APOD: A Large Tsunami Shock Wave on the Sun (2011 Sep 25)

[owlice]

Yes it can, in this image:

Click to view full size image

[Beyond]

Owlice, that's only if you remember where they are in the first place. I didn't. I was going to ask, but i figured someone else would. So now i know that there are at least two who couldn't remember. Hey, it's a big world with lots of stuff in lots of places. That's why at any given time, anyone can be dumb and forgetful about 'something'. I just wish i wasn't - so often. Oh-well, that's what you guys are for.

[Ann]

Thanks, Owlice! You're right of course. That's South America in that image, not Africa. It just goes to show how basically similar in shape these two continents are - score one for plate tectonics! (Or else it tells you something about me. Whatever.)

But the Galapgos Islands are still in the Pacific, and it still looks to me as if the dark atmospheric "crescent-shape" in that image is over the Atlantic Ocean.

Ann

[owlice]

Most of the "dark subtropic high dry spot" is outlined in a thin red line here (in a rectangle; I don't have good editing software at the moment. Click on the image to make it larger.):

dark.jpg

I don't know what you are looking at, but the "dark subtropic high dry spot" is the DARK PART of that image that is over the Pacific.

(At least, that's what I got out of neufer's post; if I'm wrong, I'm sure he'll correct me!)

[hdneuf@mts.net]

Your caption says the tsunami 'circled the entire sun in . . . minutes'. But at a million km/h would it not take about 4 hours, given that the circumference of the sun is about 4 million km? Or about 2 hours for waves travelling in opposite directions to meet on the opposite side of the sun?

[Beyond]

Well, that's an interesting thing. I wonder what it would look like when the shock wave came together on the other side of the sun? Perhaps one day we will be fortunate enough to get a video of the result of one occurring on the other side of the sun that we can't see starting, but can see finishing on this side of the sun. Keep them cameras rolling fellas!!

[Ann]

I forgot to say thanks you to nstahl and Rob for explaining the difference in size between the Earth's surface and the Sun's. Rob, thank you for your traditionally coloured large "sueare of a Sun" compared with the tiny blue dot of the Earth!

And thank you, nstahl, for your compliment!

Art, you said something that I somehow missed the first time I read it:

The sun is indeed a wideband photospheric light source with the exception
of numerous narrow dark chromospheric Fraunhofer lines including the red 656.281nm Hα line.

While the (~5800 K) photosphere also radiates red 656.281nm Hα line that photospheric radiation
is all absorbed by the chromosphere which then re-radiates its own red 656.281nm Hα line
in accordance with its own (mostly colder ~ 4500K) temperatures.

It is only these colder darker chromospheric Fraunhofer lines that we can observe.

How interesting!

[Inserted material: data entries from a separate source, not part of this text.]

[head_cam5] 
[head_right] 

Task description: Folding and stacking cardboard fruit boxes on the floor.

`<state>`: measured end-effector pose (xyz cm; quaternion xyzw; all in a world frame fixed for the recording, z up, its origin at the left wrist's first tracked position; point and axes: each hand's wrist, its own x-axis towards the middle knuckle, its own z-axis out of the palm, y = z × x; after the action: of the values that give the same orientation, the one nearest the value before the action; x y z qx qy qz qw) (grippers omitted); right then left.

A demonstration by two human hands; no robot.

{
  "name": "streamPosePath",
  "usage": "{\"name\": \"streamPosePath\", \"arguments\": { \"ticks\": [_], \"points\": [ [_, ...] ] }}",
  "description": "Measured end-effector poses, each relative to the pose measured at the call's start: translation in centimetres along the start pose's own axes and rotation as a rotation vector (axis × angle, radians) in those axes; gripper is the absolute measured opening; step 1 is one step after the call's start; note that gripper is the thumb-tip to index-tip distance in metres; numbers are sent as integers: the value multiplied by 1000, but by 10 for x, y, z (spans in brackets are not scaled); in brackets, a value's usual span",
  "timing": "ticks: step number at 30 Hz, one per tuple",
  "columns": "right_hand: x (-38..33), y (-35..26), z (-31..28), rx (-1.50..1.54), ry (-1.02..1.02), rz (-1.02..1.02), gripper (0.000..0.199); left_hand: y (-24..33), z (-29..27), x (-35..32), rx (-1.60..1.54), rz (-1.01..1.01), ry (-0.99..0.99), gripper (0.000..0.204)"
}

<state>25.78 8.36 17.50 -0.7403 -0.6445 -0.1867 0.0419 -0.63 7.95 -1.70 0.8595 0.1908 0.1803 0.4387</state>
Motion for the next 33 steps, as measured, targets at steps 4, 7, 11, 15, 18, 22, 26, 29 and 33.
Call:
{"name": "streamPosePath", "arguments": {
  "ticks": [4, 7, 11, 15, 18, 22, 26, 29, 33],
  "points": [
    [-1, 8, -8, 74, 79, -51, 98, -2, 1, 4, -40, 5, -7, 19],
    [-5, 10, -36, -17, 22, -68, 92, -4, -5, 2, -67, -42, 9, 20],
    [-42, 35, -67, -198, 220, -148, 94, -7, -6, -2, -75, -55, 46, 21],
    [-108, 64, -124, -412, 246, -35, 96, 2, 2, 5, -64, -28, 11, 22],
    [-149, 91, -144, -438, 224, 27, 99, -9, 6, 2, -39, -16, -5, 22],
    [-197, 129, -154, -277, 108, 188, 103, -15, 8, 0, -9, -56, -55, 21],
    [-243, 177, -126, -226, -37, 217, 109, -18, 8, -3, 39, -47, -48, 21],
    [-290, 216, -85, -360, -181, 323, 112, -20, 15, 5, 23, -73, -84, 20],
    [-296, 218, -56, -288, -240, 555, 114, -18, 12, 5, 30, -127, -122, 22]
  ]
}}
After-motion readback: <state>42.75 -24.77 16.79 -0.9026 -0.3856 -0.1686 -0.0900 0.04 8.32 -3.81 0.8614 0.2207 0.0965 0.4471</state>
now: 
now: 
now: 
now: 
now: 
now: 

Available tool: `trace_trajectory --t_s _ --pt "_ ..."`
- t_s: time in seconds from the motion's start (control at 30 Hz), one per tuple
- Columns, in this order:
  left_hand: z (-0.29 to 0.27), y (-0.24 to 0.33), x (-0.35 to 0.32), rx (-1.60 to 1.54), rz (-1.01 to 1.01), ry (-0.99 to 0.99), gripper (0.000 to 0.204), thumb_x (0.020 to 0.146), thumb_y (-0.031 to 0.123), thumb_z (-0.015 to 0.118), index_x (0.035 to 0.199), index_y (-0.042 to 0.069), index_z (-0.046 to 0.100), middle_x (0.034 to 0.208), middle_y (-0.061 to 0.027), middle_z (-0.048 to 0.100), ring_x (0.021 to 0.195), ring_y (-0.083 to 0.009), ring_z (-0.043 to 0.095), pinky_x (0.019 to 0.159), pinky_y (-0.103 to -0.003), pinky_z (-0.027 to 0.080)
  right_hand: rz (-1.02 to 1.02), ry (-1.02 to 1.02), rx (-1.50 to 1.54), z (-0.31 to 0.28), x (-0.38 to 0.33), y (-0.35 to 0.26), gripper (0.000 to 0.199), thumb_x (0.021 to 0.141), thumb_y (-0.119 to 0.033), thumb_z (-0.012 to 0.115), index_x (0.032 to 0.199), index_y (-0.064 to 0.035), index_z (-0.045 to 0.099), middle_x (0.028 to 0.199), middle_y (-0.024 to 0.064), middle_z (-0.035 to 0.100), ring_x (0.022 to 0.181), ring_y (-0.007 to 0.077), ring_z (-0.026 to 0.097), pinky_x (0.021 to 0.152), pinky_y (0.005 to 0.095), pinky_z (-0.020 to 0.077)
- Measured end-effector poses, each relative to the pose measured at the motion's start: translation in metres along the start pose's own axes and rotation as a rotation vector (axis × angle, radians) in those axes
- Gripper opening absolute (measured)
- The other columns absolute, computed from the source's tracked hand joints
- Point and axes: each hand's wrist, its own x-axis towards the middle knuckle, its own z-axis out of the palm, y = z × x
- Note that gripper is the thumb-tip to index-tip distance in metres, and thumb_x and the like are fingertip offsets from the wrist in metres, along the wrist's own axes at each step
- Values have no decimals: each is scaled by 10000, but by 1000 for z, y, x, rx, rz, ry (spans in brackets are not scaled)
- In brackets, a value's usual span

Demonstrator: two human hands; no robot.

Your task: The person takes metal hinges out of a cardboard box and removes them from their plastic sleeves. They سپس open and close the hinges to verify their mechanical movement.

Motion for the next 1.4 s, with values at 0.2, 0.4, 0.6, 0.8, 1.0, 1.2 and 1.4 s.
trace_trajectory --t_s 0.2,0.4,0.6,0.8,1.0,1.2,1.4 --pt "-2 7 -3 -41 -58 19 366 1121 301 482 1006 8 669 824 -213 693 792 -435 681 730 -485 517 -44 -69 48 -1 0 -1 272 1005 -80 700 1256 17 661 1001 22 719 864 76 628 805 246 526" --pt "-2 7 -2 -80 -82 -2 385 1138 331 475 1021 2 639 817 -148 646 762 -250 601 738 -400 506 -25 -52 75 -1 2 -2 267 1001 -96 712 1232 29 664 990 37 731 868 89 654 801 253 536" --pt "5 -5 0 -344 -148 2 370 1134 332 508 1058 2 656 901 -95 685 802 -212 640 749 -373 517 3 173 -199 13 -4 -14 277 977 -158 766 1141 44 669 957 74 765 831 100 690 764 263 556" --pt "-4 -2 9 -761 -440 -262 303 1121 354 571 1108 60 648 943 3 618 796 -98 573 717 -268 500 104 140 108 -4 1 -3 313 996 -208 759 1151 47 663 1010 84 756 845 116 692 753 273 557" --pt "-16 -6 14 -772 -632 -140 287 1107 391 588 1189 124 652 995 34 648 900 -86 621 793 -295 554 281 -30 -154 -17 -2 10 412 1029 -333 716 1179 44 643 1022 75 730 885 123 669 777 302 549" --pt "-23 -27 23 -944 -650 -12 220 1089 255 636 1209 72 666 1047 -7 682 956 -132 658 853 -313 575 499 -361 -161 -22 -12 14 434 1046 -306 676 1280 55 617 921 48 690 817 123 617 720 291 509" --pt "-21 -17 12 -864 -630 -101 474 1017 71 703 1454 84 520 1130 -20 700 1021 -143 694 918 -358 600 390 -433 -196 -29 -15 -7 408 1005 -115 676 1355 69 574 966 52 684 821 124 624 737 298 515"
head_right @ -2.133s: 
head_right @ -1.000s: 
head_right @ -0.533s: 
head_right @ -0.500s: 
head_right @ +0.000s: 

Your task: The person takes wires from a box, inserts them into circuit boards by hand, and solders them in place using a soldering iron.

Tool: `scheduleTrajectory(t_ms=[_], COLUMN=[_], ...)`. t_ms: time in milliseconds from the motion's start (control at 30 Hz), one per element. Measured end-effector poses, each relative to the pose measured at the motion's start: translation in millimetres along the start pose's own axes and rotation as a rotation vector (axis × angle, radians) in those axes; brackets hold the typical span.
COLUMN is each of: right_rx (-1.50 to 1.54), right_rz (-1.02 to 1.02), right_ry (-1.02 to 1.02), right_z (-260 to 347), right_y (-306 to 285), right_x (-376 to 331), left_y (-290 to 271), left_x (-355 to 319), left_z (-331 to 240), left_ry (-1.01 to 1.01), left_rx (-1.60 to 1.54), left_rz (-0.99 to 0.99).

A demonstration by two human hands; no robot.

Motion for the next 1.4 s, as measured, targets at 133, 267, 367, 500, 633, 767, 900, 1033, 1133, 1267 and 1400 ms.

Does that mean that the Ha radiation at 656.281nm that the chromosphere receives from the photosphere and then re-radiates is longer than 656.281nm? And if not, why not? I thought that is how it works. A hydrogen atom receives an ultraviolet photon from a hot surface (typically an O- or B-type sun) and re-radiates that energy as a red 656.281nm photon. Or an oxygen atom receives an even "harder" ultraviolet photon from a very hot source, say the central star of a planetary nebula, and re-radiates it as a photon whose wavelength is about 502 nm.

Therefore, if the chromosphere receives 656.281nm photons from the photosphere, shouldn't it re-radiate this energy at even longer wavelengths, probably in the infrared part of the spectrum?

Or maybe the chromosphere doesn't re-radiate the Ha light from the photosphere at all, but rather the chromosphere is inonized by ultraviolet light from the photosphere and re-radiates this ultraviolet light as its own 656.281nm photons?

Now that makes a lot more sense.

Ann

Ann